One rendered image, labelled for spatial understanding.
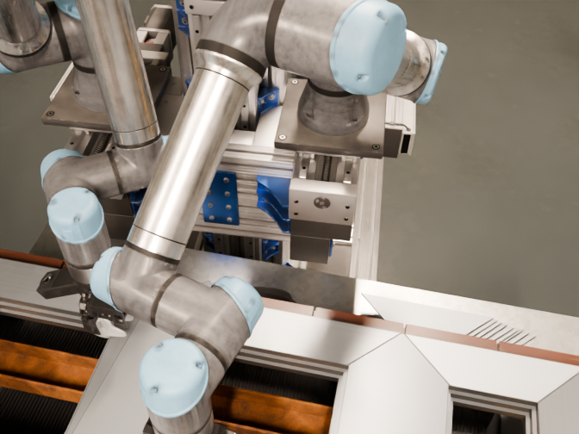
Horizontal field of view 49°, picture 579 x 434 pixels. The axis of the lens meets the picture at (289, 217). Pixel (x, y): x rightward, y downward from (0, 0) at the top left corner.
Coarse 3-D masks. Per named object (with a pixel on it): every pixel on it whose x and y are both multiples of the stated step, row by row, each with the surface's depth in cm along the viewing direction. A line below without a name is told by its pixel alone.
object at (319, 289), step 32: (192, 256) 156; (224, 256) 156; (288, 288) 150; (320, 288) 150; (352, 288) 150; (384, 288) 150; (416, 288) 150; (512, 320) 145; (544, 320) 145; (576, 320) 145; (576, 352) 139
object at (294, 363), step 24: (0, 312) 127; (24, 312) 126; (48, 312) 125; (72, 312) 124; (240, 360) 121; (264, 360) 120; (288, 360) 119; (312, 360) 118; (96, 384) 114; (336, 408) 114; (480, 408) 115; (504, 408) 114; (528, 408) 113; (336, 432) 110; (528, 432) 112
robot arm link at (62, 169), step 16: (48, 160) 103; (64, 160) 102; (80, 160) 102; (96, 160) 102; (48, 176) 101; (64, 176) 100; (80, 176) 101; (96, 176) 102; (112, 176) 102; (48, 192) 100; (96, 192) 102; (112, 192) 104
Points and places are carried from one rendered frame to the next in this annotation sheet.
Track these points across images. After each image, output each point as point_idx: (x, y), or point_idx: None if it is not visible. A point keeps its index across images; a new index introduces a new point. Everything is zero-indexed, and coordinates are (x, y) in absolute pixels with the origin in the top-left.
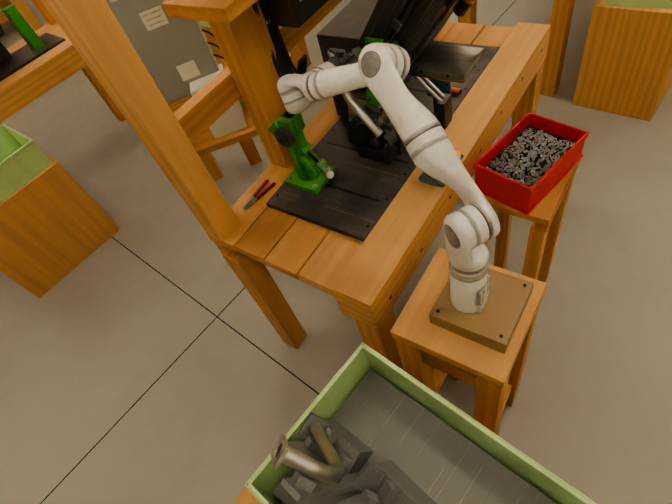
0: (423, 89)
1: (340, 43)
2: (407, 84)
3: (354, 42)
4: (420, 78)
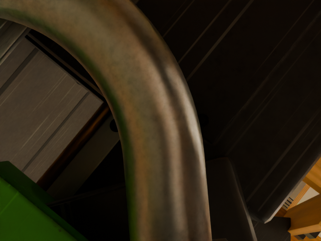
0: (0, 99)
1: (318, 90)
2: (45, 57)
3: (267, 181)
4: (45, 87)
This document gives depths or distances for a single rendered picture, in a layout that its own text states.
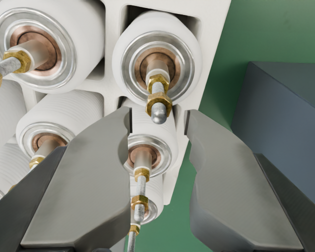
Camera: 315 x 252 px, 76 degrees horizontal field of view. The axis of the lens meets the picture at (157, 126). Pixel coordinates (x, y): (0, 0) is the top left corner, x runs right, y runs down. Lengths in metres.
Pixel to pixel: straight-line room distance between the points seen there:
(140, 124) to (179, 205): 0.57
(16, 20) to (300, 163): 0.37
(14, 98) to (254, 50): 0.46
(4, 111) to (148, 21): 0.23
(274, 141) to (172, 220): 0.57
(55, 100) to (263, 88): 0.36
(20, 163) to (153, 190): 0.23
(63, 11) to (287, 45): 0.45
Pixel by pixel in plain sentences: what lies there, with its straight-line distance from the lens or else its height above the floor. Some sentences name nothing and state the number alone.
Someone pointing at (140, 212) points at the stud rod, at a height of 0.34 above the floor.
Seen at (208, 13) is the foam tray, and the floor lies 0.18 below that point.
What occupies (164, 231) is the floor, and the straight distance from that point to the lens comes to 0.92.
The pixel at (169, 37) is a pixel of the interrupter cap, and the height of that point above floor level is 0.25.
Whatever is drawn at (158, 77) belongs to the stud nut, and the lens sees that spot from 0.17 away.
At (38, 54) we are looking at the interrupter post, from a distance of 0.22.
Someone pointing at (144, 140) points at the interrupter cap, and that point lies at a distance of 0.25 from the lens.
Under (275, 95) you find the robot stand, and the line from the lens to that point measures 0.41.
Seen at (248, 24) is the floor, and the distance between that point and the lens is 0.50.
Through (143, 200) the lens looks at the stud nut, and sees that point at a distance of 0.22.
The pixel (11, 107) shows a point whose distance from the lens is 0.35.
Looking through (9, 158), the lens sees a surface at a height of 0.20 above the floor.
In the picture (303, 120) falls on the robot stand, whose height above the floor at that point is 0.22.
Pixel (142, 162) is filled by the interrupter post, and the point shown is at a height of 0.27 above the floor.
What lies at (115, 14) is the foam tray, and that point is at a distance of 0.28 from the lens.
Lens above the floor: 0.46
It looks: 57 degrees down
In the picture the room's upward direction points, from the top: 179 degrees clockwise
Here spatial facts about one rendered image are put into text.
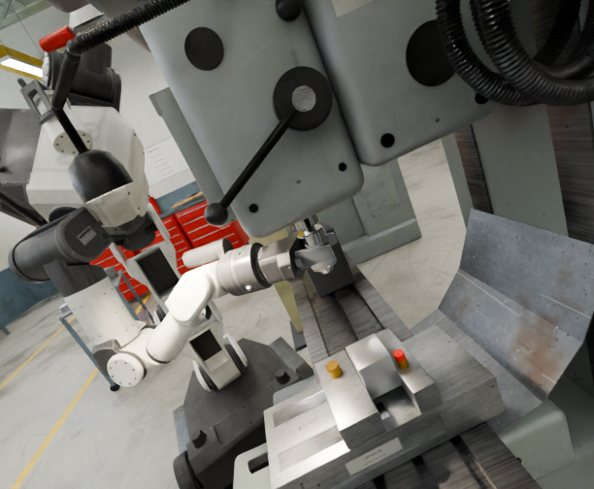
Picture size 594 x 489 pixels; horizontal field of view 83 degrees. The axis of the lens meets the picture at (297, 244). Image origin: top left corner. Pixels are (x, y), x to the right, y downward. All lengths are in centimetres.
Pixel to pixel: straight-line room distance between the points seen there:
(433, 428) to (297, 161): 42
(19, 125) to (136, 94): 910
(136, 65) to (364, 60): 974
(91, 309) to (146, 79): 936
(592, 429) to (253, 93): 80
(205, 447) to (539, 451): 98
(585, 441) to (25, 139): 124
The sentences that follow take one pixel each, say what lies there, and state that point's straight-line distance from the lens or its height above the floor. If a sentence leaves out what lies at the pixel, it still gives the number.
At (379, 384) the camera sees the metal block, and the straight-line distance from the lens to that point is 55.
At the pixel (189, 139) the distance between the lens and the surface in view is 53.
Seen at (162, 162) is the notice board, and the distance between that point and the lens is 986.
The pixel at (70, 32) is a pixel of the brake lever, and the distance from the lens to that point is 71.
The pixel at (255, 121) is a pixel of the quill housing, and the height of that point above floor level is 146.
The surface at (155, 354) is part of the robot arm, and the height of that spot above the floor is 114.
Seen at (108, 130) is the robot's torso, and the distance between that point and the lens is 91.
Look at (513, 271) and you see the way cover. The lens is 76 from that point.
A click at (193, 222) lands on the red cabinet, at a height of 77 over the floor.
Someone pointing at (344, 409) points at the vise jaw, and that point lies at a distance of 53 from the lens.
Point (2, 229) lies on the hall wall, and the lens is 1189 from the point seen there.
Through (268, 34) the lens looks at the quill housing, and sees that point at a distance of 46.
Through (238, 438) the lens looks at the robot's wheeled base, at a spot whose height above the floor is 58.
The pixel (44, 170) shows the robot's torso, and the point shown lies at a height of 156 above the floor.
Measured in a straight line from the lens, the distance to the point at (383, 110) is 46.
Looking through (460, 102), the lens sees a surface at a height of 137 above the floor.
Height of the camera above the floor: 143
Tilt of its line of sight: 18 degrees down
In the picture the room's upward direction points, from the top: 25 degrees counter-clockwise

* **EXERCISE REQUIREMENTS**
Output each line of the listing in which the string "post" is found.

* **RESULT OF THE EXERCISE**
At (38, 54) we are looking at the interrupter post, from a distance of 0.22.
Pixel (142, 162) is filled by the interrupter post, and the point shown is at a height of 0.27 above the floor.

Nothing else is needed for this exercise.